BTK inhibitors represent a potential new class of medications for patients with MS. They are small molecules that can more easily cross the BBB. Other treatments for patients with MS, namely monoclonal antibodies, do not cross the BBB and do not exert their effect directly in the CNS. BTK inhibitors also affect a wide variety of immune cells, including B cells, NK cells, and microglia, which all play major roles in MS inflammation. Targeting B cells is a proven strategy for managing relapsing MS with multiple approved medications with this mechanism of action. These medications include ocrelizumab (Ocrevus; Genentech) and ofatumumab (Kesimpta; Novartis) whereas alemtuzumab and oral cladribine (Mavenclad; EMD Serono) deplete both B and T cells.

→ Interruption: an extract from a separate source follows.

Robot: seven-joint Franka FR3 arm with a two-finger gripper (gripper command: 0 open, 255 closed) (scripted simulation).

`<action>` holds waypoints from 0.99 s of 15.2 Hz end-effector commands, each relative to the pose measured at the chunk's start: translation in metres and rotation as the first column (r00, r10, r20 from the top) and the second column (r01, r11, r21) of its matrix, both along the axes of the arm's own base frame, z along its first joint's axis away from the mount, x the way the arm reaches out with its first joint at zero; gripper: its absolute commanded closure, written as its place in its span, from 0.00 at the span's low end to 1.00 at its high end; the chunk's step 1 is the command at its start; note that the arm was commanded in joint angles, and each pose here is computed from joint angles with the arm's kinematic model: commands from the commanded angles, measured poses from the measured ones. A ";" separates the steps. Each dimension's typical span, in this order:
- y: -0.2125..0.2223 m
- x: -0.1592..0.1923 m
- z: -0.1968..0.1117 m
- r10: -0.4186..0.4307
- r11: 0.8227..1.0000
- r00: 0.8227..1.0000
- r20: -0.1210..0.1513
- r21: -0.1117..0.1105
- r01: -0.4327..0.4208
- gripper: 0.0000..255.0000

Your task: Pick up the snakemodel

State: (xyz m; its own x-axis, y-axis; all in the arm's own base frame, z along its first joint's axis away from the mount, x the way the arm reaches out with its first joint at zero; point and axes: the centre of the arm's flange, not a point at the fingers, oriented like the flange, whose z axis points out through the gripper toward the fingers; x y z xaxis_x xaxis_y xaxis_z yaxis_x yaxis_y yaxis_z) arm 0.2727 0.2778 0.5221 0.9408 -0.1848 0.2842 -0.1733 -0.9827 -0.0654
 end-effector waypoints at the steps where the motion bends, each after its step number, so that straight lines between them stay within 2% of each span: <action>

BTK inhibitors’ effect on microglia is particularly promising for managing PIRA and progressive MS. Evidence suggests that progressive MS is driven by cells from within the CNS such as microglia and astrocytes rather than peripheral immune cells.19 Currently, there is 1 FDA-approved medication for primary progressive MS, ocrelizumab, and none for secondary progressive MS. Ocrelizumab was shown to reduce 12-week confirmed disability worsening by 24%. However, there is no direct evidence that ocrelizumab crosses the BBB, and microglia do not express CD20.20 Fenebrutinib is being studied in primary progressive MS, whereas tolebrutinib is being studied in both primary and secondary progressive MS. The development of new therapies that directly affect CNS immune cells could prove a significant breakthrough for patients with progressive MS.